### Work instructions:
Below are records; reproduce exactly the lines from the one that has "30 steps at" through the one that has "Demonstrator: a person", ends included, and nothing more.

*** Begin section ***

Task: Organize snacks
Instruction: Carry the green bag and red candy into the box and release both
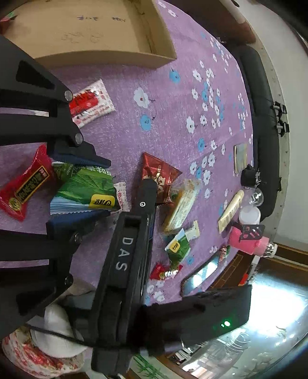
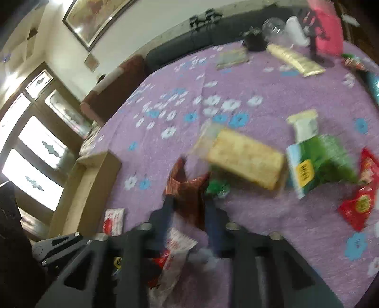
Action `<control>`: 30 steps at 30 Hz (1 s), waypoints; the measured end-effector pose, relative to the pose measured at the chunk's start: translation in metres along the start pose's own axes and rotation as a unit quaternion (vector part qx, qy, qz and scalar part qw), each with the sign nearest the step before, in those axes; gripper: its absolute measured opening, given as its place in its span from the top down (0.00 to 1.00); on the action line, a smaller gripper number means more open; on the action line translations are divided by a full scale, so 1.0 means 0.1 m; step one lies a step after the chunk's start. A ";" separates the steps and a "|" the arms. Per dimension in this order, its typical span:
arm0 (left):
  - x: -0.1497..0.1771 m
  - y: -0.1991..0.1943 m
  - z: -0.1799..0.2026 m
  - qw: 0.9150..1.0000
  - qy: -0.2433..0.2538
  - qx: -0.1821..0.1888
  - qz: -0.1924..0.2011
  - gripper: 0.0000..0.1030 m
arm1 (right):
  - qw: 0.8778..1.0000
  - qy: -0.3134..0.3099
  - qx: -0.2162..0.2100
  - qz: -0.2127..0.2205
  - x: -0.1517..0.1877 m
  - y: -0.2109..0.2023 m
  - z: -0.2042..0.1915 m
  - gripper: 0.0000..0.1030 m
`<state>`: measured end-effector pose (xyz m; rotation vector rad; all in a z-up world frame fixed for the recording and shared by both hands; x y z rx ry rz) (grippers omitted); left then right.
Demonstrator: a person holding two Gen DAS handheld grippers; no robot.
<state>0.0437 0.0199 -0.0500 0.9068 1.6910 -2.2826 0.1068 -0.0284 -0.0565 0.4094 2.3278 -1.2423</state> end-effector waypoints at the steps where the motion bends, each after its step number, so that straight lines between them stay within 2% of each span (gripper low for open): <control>1: 0.01 -0.05 -0.01 1.000 -0.006 0.003 0.006 0.66 | 1.000 -0.001 0.001 0.002 0.00 -0.02 0.00 0.86; 2: 0.01 -0.10 -0.02 1.000 -0.012 0.007 0.011 0.66 | 1.000 -0.003 0.000 0.007 0.00 -0.05 -0.01 0.96; 3: 0.02 -0.17 -0.03 1.000 -0.018 0.012 0.019 0.66 | 1.000 -0.004 -0.004 0.010 -0.01 -0.08 -0.03 1.00; 7: 0.02 -0.48 -0.13 0.997 -0.044 0.029 0.052 0.66 | 0.999 -0.008 -0.008 0.039 -0.04 -0.26 -0.08 1.00; 11: 0.06 -0.77 -0.30 0.994 -0.066 0.030 0.079 0.66 | 0.998 -0.015 -0.006 0.055 -0.06 -0.36 -0.11 0.99; 12: 0.08 -0.84 -0.34 0.993 -0.071 0.029 0.084 0.66 | 0.998 -0.019 0.002 0.063 -0.08 -0.40 -0.12 0.97; 14: 0.13 -0.98 -0.46 0.992 -0.082 0.027 0.095 0.66 | 0.997 -0.040 0.018 0.069 -0.15 -0.45 -0.19 0.74; 15: 0.15 -1.04 -0.51 0.991 -0.087 0.024 0.101 0.66 | 0.995 -0.053 0.026 0.075 -0.18 -0.46 -0.25 0.57; 16: 0.18 -1.11 -0.58 0.990 -0.093 0.021 0.107 0.66 | 0.994 -0.071 0.032 0.083 -0.23 -0.47 -0.34 0.47; 17: 0.20 -1.17 -0.64 0.989 -0.100 0.018 0.112 0.66 | 0.992 -0.085 0.035 0.083 -0.26 -0.45 -0.41 0.46; 21: 0.33 -1.36 -0.91 0.984 -0.122 0.002 0.128 0.66 | 0.987 -0.137 0.073 0.047 -0.36 -0.13 -0.57 0.46; 24: 0.44 -1.46 -1.13 0.982 -0.136 -0.011 0.133 0.66 | 0.981 -0.157 0.111 0.018 -0.36 0.13 -0.51 0.46; 26: 0.51 -1.52 -1.29 0.979 -0.148 -0.021 0.136 0.66 | 0.976 -0.170 0.134 0.015 -0.35 0.21 -0.47 0.46; 27: 0.54 -1.55 -1.37 0.978 -0.154 -0.024 0.137 0.66 | 0.975 -0.173 0.138 0.008 -0.34 0.24 -0.45 0.53; 28: 0.57 -1.57 -1.45 0.977 -0.161 -0.028 0.138 0.66 | 0.974 -0.173 0.144 -0.002 -0.31 0.27 -0.42 0.67; 30: 0.61 -1.60 -1.56 0.974 -0.173 -0.031 0.141 0.66 | 0.973 -0.172 0.156 -0.014 -0.28 0.31 -0.35 0.72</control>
Point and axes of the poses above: each gripper's, at about its wrist camera, not at the fingertips, and y roughly the way its jaws point, z to its right, x to its underside, the point moved 10 cm from there along y, roughly the way its jaws point, and after that the axes turned 3 degrees about -z, right-handed, at the moved point
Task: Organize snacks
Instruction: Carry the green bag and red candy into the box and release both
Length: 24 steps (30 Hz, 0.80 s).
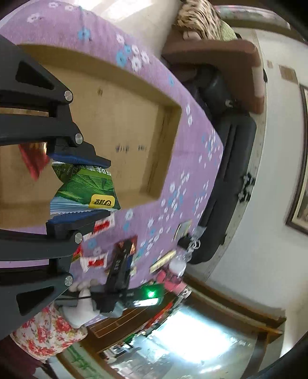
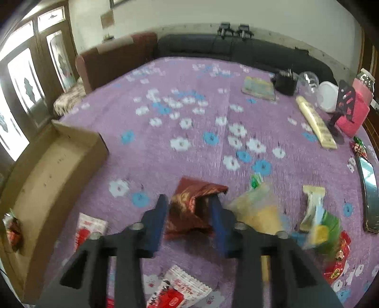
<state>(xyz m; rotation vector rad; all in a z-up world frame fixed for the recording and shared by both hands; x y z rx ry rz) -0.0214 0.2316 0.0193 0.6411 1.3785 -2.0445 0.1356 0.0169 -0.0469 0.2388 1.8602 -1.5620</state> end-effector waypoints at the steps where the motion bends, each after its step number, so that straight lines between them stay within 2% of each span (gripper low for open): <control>1: 0.00 -0.01 -0.05 1.000 -0.004 -0.002 0.002 0.66 | 1.000 0.002 -0.002 -0.001 0.01 0.01 0.01 0.76; 7: 0.03 0.00 -0.23 1.000 -0.012 -0.015 0.001 0.66 | 0.998 0.049 -0.026 0.007 0.04 -0.11 0.11 0.83; 13: -0.01 0.04 -0.42 0.999 -0.021 -0.032 0.000 0.66 | 0.994 0.075 -0.069 0.044 -0.08 -0.49 -0.01 0.83; 15: -0.03 0.05 -0.50 0.999 -0.023 -0.040 -0.002 0.66 | 0.991 0.074 -0.096 0.051 -0.10 -0.61 -0.18 0.83; 19: -0.07 0.14 -0.64 0.998 -0.024 -0.064 -0.010 0.66 | 0.983 0.053 -0.167 0.047 -0.09 -0.79 -0.75 0.83; 24: -0.06 0.23 -0.82 0.995 -0.029 -0.089 -0.023 0.66 | 0.975 0.003 -0.220 0.025 0.00 -0.83 -1.51 0.83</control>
Point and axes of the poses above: each gripper's, at about its wrist camera, not at the fingertips, and y roughly the way its jaws point, z to its right, x to its underside, the point moved 10 cm from there along y, roughly the way its jaws point, and after that the axes turned 3 degrees about -z, right-handed, at the moved point
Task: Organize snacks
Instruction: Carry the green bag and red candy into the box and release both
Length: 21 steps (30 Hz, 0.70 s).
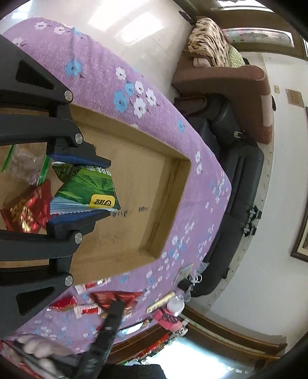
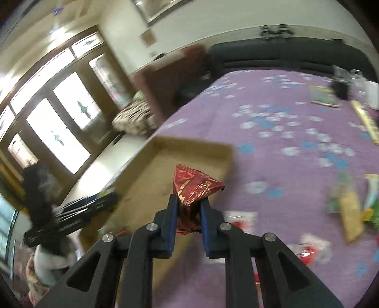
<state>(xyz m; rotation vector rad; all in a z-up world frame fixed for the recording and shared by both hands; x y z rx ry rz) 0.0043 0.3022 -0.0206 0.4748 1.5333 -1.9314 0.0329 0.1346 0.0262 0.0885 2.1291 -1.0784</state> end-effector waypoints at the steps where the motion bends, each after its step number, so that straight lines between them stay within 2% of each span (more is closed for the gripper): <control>1: 0.01 0.01 -0.04 1.000 -0.003 -0.004 -0.001 0.66 | 1.000 -0.009 -0.007 -0.009 0.03 0.08 -0.13 0.83; 7: 0.04 0.04 -0.19 1.000 -0.028 -0.008 -0.006 0.64 | 0.998 -0.040 -0.023 -0.053 0.25 0.51 -0.58 0.83; 10: 0.05 0.00 -0.24 0.999 -0.041 0.000 -0.002 0.58 | 0.996 -0.044 -0.025 -0.068 0.33 0.67 -0.68 0.83; 13: 0.04 -0.08 -0.28 0.999 -0.052 0.006 0.005 0.53 | 0.996 -0.049 -0.022 -0.071 0.36 0.72 -0.69 0.83; 18: 0.02 -0.27 -0.30 0.997 -0.066 0.007 0.027 0.35 | 0.996 -0.067 -0.013 -0.058 0.38 0.68 -0.75 0.82; 21: 0.02 -0.39 -0.25 0.996 -0.071 0.019 0.040 0.32 | 0.996 -0.080 -0.001 -0.047 0.38 0.57 -0.79 0.74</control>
Point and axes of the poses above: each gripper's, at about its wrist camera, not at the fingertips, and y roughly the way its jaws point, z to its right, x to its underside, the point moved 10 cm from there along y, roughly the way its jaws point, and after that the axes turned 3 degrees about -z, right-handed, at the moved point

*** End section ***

### Problem solution:
Action `<control>`: 30 steps at 30 Hz (1 s), waypoints; the measured end-effector pose, relative to the pose measured at the chunk's start: translation in metres along the start pose's own axes and rotation as a unit quaternion (vector part qx, qy, qz and scalar part qw), each with the sign nearest the step before, in those axes; gripper: its absolute measured opening, given as its place in its span from the top down (0.00 to 1.00); on the action line, a smaller gripper number means more open; on the action line translations are divided by a full scale, so 1.0 means 0.1 m; step one lies a step after the chunk's start. A ";" separates the steps and a "|" the arms. Per dimension in this order, its typical span:
arm0 (left):
  - x: -0.1497..0.1771 m
  - y: -0.1991..0.1943 m
  - z: -0.1799..0.2026 m
  - qw: 0.9150..1.0000
  - qy: -0.2433..0.2538
  - qx: -0.1821..0.1888
  - qz: -0.1924..0.2011
  - gripper: 0.0000..0.1030 m
arm1 (right):
  - qw: 0.8778..1.0000
  - qy: -0.3134..0.3099
  - qx: -0.2162..0.2100
  - qz: -0.2127..0.2205
  - x: -0.1517..0.1877 m
  - y: -0.2109..0.2023 m
  - z: -0.2042..0.1915 m
  - gripper: 0.0000..0.1030 m
`<state>`: measured end-effector pose (xyz m; rotation vector rad; all in a z-up world frame fixed for the recording and shared by both hands; x y z rx ry rz) (grippers omitted); left then right.
Demonstrator: a person holding two Gen DAS handheld grippers; no robot.

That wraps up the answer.